What Are Neural Networks?
Published December 3, 2024.
You may have heard of neural networks as they are making a splash in the technology world. Both in the eCommerce world and beyond, neural networks are changing the way computers are able to understand and process. Neural networks are allowing computers to understand and act closer to humans than ever before. Let’s take a deeper look.
What Is A Neural Network?
Neural networks are computing systems and a method in artificial intelligence, inspired by the workings of the human brain. They are a type of machine learning process called deep learning that allows computers to understand data on a new level. They are made of interconnected nodes which work like neurons in the human brain.
Through using algorithms, they are able to recognize hidden patterns, connections and correlations in raw data. They then classify this data, and over time they continuously adapt and learn to solve complicated problems.
What are Neural Networks For?
The original goal of the neural network approach was to create a computational system that was able to solve problems in the same way as the human brain. However, this is a broad goal and over time the focus has been more set to achieving specific tasks. Through using machine learning, diverse tasks are now supported by neural networks.
Some examples of these tasks are:
- Computer Vision
- Natural Language Processing
- Speech Recognition
- Machine Translation
- Social Network Filtering
- Medical Diagnosis
These capacities continue to grow as bigger data levels are understood by neural networks. The capture and mining of bigger data including unstructured data offers even more potential for growth in capability.
Why Are Neural Networks Important?
Ultimately, the main benefit of neural networks is their ability to help computers make intelligent decisions without human assistance. It hugely improves the amount of work computers can take on. It means they can help solve complex problems more close to the way humans are able to than ever before.
They learn and model relationships between inputs and outputs that aren’t simply straightforward and linear. This understanding allows for more complex situations to be understood, as data is inferred in non-machine like ways. They can find hidden relationships and patterns, and predict rare events in ways that even humans would find hard.
Examples Of Uses Of Neural Networks
Neural networks offer benefits to many different fields of profession, and general daily life. Some of the ways we can see neural networks being useful are:
- Preventing medical or credit card fraud
- Assisting logistics for transportation networks
- Natural language processing: voice or character recognition
- Medical diagnoses
- Financial predictions
- Eco-system evaluation
- Robotic control systems
These are just some examples of ways that neural networks can go above and beyond in helping the way we function.

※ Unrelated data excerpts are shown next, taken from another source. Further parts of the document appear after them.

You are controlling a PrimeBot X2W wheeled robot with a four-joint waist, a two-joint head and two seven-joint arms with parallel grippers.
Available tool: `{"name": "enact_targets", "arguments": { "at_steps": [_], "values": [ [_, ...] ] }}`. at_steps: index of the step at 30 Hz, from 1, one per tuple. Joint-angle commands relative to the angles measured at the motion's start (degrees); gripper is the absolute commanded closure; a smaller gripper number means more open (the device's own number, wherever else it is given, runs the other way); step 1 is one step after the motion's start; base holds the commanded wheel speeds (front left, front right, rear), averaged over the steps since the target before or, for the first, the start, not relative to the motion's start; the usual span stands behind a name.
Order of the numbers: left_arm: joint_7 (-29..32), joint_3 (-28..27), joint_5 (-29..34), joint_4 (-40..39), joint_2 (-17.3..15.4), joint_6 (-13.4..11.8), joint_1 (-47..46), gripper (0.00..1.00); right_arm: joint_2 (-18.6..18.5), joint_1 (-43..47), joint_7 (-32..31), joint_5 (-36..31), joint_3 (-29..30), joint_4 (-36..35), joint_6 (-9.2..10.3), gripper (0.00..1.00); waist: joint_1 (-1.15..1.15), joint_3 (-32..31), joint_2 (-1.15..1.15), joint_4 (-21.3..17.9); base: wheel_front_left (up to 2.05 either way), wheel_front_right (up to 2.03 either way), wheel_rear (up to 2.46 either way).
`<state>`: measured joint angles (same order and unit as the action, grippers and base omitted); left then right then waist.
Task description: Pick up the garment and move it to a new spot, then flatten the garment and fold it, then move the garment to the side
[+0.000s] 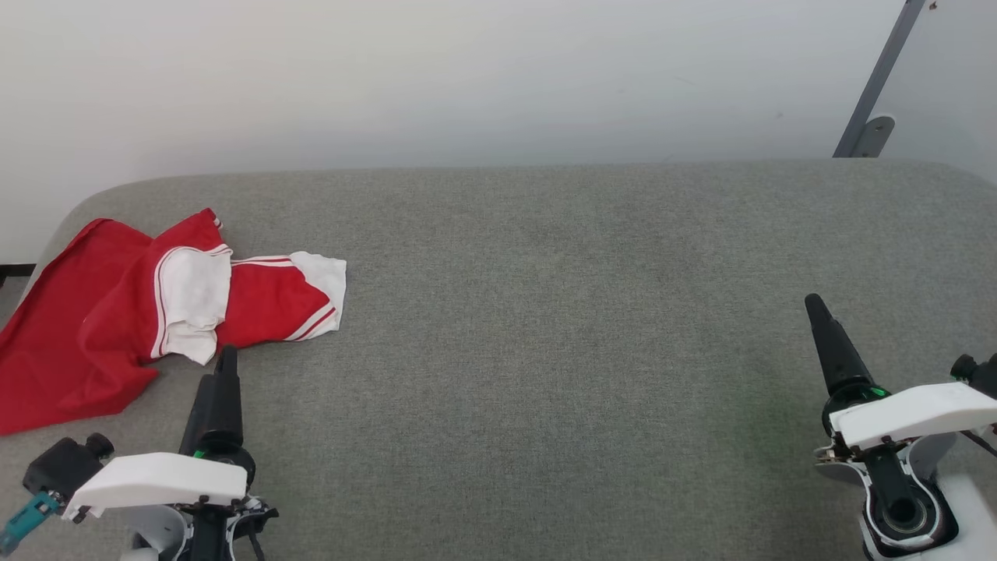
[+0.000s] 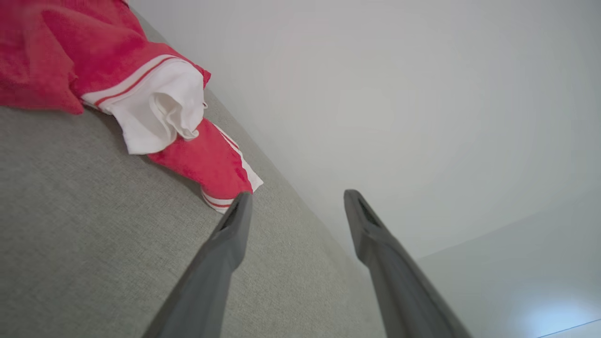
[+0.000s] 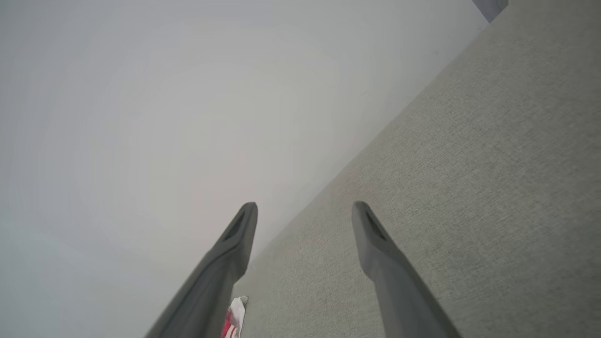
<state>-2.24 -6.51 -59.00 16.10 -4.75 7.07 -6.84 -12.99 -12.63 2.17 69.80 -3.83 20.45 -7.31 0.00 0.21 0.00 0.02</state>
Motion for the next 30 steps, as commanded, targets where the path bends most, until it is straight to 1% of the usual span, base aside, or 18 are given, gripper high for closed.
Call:
{"name": "enact_targets", "arguments": {
  "at_steps": [1,8,19,30],
  "values": [
    [-0.7,-0.2,3.1,-1.0,-0.6,0.3,-1.8,0.00,-0.9,-2.1,0.8,-2.0,-0.6,-0.5,-0.20,0.00,0.00,0.0,0.00,0.0,0.00,0.00,0.00],
    [-2.1,0.0,11.4,-1.2,-1.3,0.1,-2.1,0.00,-2.5,-3.3,2.2,-9.7,-1.9,-0.1,-0.21,0.00,0.00,0.0,0.00,0.0,0.00,0.00,0.00],
    [-4.1,3.0,23.6,-0.1,-3.4,-1.7,-2.5,0.00,-4.4,-4.8,4.2,-24.7,-2.8,1.3,-0.23,0.00,0.00,0.2,0.00,0.0,0.00,0.00,0.00],
    [-5.8,5.7,30.7,0.6,-4.9,-3.0,-2.9,0.00,-4.5,-5.7,5.9,-37.1,-2.0,3.2,-0.24,0.00,0.00,0.2,0.00,0.0,0.00,0.00,0.00]
  ]
}}
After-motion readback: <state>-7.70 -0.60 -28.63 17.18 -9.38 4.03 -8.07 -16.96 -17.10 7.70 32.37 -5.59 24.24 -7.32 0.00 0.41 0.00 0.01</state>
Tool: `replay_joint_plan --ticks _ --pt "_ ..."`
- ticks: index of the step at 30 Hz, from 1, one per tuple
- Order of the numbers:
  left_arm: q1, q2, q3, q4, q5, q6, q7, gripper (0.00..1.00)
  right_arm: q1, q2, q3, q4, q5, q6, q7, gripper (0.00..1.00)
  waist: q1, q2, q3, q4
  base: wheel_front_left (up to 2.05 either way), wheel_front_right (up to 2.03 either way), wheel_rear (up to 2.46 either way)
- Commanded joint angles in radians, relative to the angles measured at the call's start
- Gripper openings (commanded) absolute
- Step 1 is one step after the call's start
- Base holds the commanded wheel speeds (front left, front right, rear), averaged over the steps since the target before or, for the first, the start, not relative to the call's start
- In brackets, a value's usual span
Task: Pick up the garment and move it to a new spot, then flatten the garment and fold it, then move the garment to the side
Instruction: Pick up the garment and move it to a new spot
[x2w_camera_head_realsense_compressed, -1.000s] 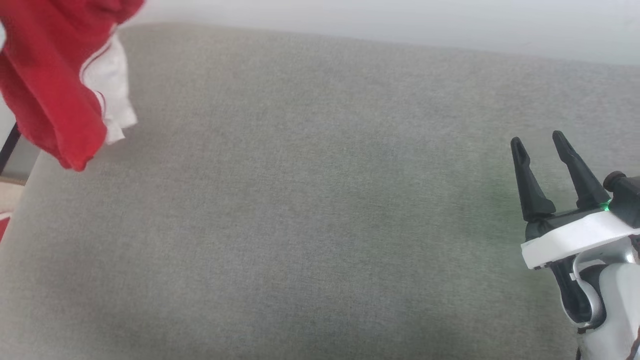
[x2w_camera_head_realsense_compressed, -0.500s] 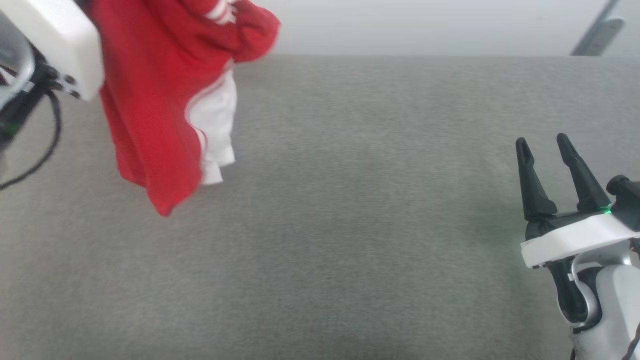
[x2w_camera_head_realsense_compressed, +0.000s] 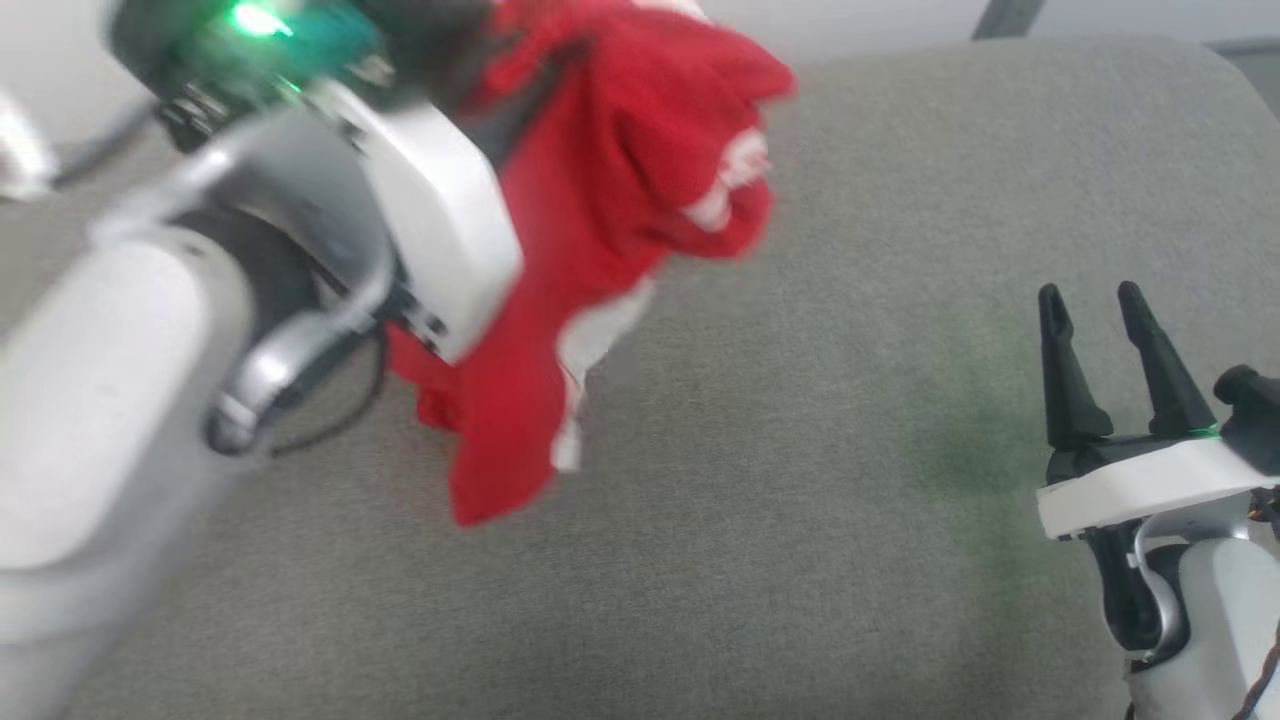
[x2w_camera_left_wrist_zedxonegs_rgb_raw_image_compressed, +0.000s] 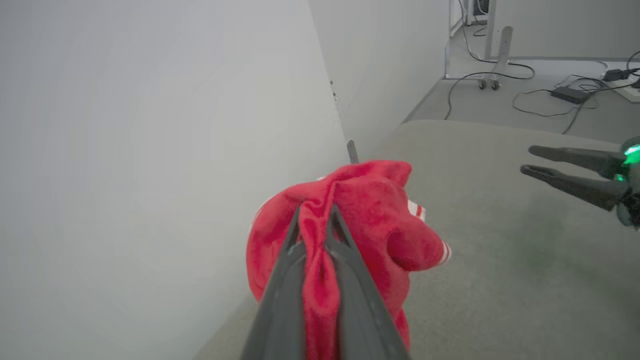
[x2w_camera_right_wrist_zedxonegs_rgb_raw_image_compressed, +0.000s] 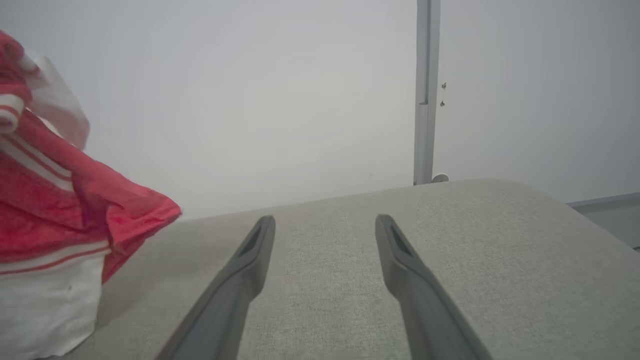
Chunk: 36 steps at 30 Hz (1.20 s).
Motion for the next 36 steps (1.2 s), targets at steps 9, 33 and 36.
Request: replay_joint_plan --ticks 9,33,36 --pt "0.149 -0.049 -0.089 0.164 -0.023 -0.005 -0.025 0.0 -0.028 0.029 0.043 0.047 0.021 0.0 -0.036 1.0 0.0 0.0 0.06 -0.054 0.0 0.0 0.0" --pt "0.215 -0.177 -0.224 0.756 -0.079 -0.09 -0.113 1.0 -0.075 0.013 0.112 0.102 0.043 0.0 -0.054 1.0 0.0 0.0 0.057 -0.043 0.0 0.0 0.0" --pt "0.191 -0.173 -0.211 0.744 -0.081 -0.093 -0.166 1.0 -0.063 0.007 0.114 0.106 0.04 0.0 -0.054 1.0 0.0 0.0 0.032 -0.026 0.0 0.0 0.0"
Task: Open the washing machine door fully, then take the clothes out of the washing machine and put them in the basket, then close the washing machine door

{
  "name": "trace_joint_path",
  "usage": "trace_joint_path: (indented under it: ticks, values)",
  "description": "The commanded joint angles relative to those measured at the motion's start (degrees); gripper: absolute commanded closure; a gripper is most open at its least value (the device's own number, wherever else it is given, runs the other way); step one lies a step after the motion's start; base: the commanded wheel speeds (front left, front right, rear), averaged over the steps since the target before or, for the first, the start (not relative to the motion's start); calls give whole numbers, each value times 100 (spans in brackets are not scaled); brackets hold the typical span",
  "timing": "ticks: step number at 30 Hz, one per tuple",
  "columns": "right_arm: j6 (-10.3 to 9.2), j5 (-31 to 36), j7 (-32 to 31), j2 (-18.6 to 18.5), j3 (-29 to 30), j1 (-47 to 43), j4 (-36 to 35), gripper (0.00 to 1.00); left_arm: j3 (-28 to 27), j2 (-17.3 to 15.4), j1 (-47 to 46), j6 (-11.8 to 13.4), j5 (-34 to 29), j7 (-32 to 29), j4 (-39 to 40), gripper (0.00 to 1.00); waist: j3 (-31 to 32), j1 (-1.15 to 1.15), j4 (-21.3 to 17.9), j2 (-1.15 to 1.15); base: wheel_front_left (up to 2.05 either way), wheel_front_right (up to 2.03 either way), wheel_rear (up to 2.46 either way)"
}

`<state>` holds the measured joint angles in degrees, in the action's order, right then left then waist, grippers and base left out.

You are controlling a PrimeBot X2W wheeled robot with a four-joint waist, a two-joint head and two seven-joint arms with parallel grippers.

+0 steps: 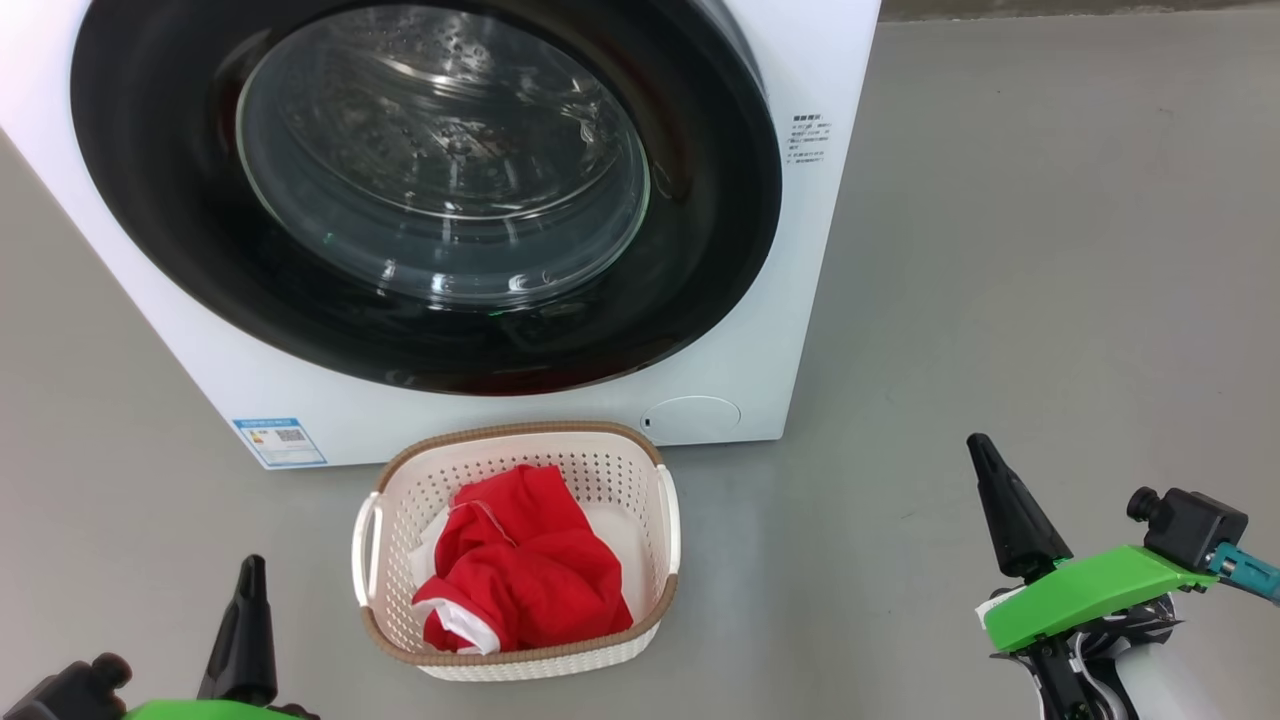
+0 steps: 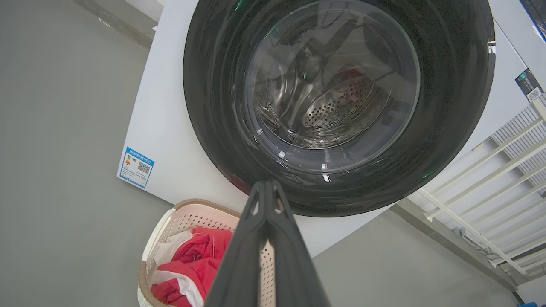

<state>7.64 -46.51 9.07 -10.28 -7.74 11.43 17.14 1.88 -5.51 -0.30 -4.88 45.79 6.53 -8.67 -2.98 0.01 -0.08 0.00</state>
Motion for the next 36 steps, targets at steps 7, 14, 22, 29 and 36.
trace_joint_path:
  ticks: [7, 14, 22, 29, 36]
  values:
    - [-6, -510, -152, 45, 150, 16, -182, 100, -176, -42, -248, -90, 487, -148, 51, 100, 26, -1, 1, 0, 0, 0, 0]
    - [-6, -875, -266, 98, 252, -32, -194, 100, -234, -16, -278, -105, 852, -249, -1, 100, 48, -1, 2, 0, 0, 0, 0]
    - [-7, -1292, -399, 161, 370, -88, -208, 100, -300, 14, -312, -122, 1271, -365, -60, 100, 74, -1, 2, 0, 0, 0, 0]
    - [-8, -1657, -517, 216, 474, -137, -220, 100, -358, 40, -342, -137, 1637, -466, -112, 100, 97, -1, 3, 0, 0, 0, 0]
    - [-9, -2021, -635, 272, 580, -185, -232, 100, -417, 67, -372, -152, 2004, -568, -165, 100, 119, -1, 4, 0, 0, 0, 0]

How Do Neural Networks Work?
The human brain cells, called neurons, form a complex interconnected network through the brain. These send electrical signals to each other. An artificial neural network is much like this, as the artificial neurons work together to understand a problem.
These artificial neurons are called nodes, and the artificial neural networks are software programs or algorithms that use computing systems to solve mathematical calculations. There are three layers:
Input Layer
Information from the outside world enters the neural network from the input layer. Input nodes then analyze, process or categorize this data before passing it on to the next level.
Hidden Layer
Input from the input layer or hidden layers (of which there can be many) is now analyzed. All previous layers are processed here, then passed on to the next layer.
Output Layer
The output layer gives the final result after processing all of the data through the neural network. This can consist of multiple or single nodes. If the output is binary (yes/no) then the output will be a single output node. However there can also be multi-class classification cases, in which case the output layer might consist of more than one node.
Nodes can theoretically have different weights than each other, which can help infer results from the processing. This deep learning architecture can map any input to any output type. However they need a lot of training through vast numbers of examples. The more complex the situation, the more training the process needs.
Overall, neural networks have the capacity to transform the way computers interact with us today. They have the capacity to sort through and understand data in a way that more closely mimics the human brain than ever. And has the potential to unlock certain methods that have never been achieved by computers before.